Second, don’t let presidents “extort governors or foreign leaders into advancing his political aims.” I agree that we can’t eliminate these problems entirely except by electing leaders of good character (and I remind readers that we conservative moralists were right about the importance of character all along, and our liberal opposite numbers were wrong in catastrophic ways), but we can do more to limit them. Extorting governors has a rich history, not all of it even bad, but as we saw when Obama tried to strong-arm governors with the leverage of stimulus money and Medicaid expansion, the largest method of leverage is collecting taxpayer money at the federal level that is then routed back to the states through various federal programs. I personally have argued for years that we should amend the Constitution to abolish all such programs and limit federal funds to the states to a few narrow categories such as disaster aid. We can and should give presidents less in the way of discretion over the disbursement of funds, which again, goes back to my original list. We also shouldn’t let them do things such as destroying border barriers that states put in place to protect them from human traffickers and drug cartels when the federal government withdraws law enforcement at the border (ask Texas about this right now).

As for foreign leaders, there is plenty of conservative support for, say, improving transparency with regard to Ukraine aid, or restricting federal law enforcement from using bogus information routed through foreign sources to launch counterintelligence investigations of domestic political enemies.

Third, don’t let presidents “use the military to suppress peaceful protests.” I’m guessing Chait and I have different definitions of what “peaceful” means in this context, but unquestionably, calling out the troops even against rioters, while legitimate, should be a last resort.

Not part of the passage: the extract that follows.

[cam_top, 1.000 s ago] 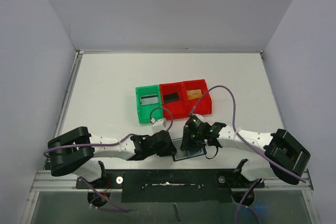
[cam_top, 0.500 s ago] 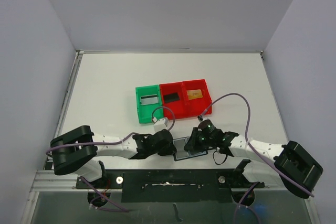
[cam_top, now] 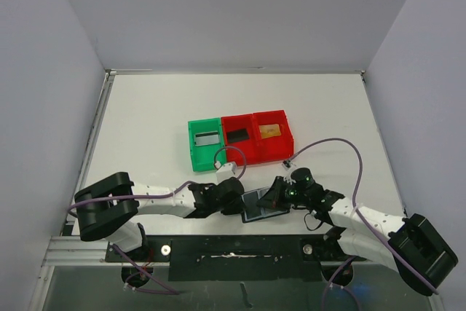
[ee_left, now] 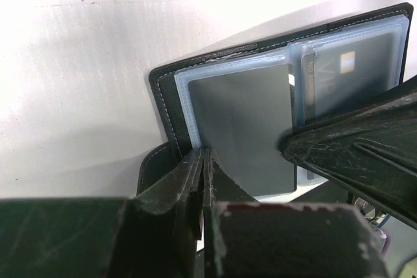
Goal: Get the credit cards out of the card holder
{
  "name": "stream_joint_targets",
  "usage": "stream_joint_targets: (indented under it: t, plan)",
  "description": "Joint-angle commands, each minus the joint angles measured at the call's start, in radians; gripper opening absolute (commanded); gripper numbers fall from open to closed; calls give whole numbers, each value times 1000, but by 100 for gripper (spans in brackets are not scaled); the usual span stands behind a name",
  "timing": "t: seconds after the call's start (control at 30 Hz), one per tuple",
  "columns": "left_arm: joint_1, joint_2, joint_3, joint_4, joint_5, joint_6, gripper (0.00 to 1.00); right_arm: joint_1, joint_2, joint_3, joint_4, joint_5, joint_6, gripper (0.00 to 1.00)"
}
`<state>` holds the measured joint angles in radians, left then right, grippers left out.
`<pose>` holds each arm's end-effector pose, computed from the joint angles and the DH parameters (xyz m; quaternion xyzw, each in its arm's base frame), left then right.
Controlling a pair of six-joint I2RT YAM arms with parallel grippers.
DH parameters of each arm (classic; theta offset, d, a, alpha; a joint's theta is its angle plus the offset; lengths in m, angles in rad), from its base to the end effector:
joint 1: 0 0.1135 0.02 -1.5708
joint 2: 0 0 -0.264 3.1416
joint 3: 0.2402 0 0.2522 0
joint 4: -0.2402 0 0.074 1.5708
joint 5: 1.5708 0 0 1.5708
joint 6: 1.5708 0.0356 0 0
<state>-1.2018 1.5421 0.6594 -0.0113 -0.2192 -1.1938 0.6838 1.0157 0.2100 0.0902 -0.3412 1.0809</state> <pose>0.1091 -0.2606 0.1415 -0.0326 0.9378 -0.2697 0.2163 0.1281 0.1198 0.1322 0.1079 0.8930 0.4138 0.1404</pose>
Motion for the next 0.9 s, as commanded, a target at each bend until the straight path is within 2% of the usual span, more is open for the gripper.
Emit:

Fourth, “the most obvious step Biden can take is one McLaughlin doesn’t mention: restore the post-Watergate norm of insulating the attorney general from presidential interference in the hopes that it would make it more glaring if and when Trump violated the norm.” In fact, as we saw during the Trump administration, it is actively dangerous to have the prosecution power lodged in someone unaccountable to the public. That said, I’ve previously suggested some reforms. We could separate political cases into a distinct department. We could require special prosecutors to make a full report to Congress if they’re fired, which imposes political accountability. As noted above, we can reform the federal criminal code to reduce the discretion of prosecutors. And we can also restore impeachment as a real remedy by doing something that has yet to happen in the history of the republic: remove a Cabinet official from office.

There are lots of ways for us to improve our system to cut the imperial executive down to size, and most of them entail restoring aspects of our original system of checks and balances, federalism, and a modest executive branch within a modest federal government. But it’s much harder to prevent presidential abuses if you prefer a system that lends itself to those abuses.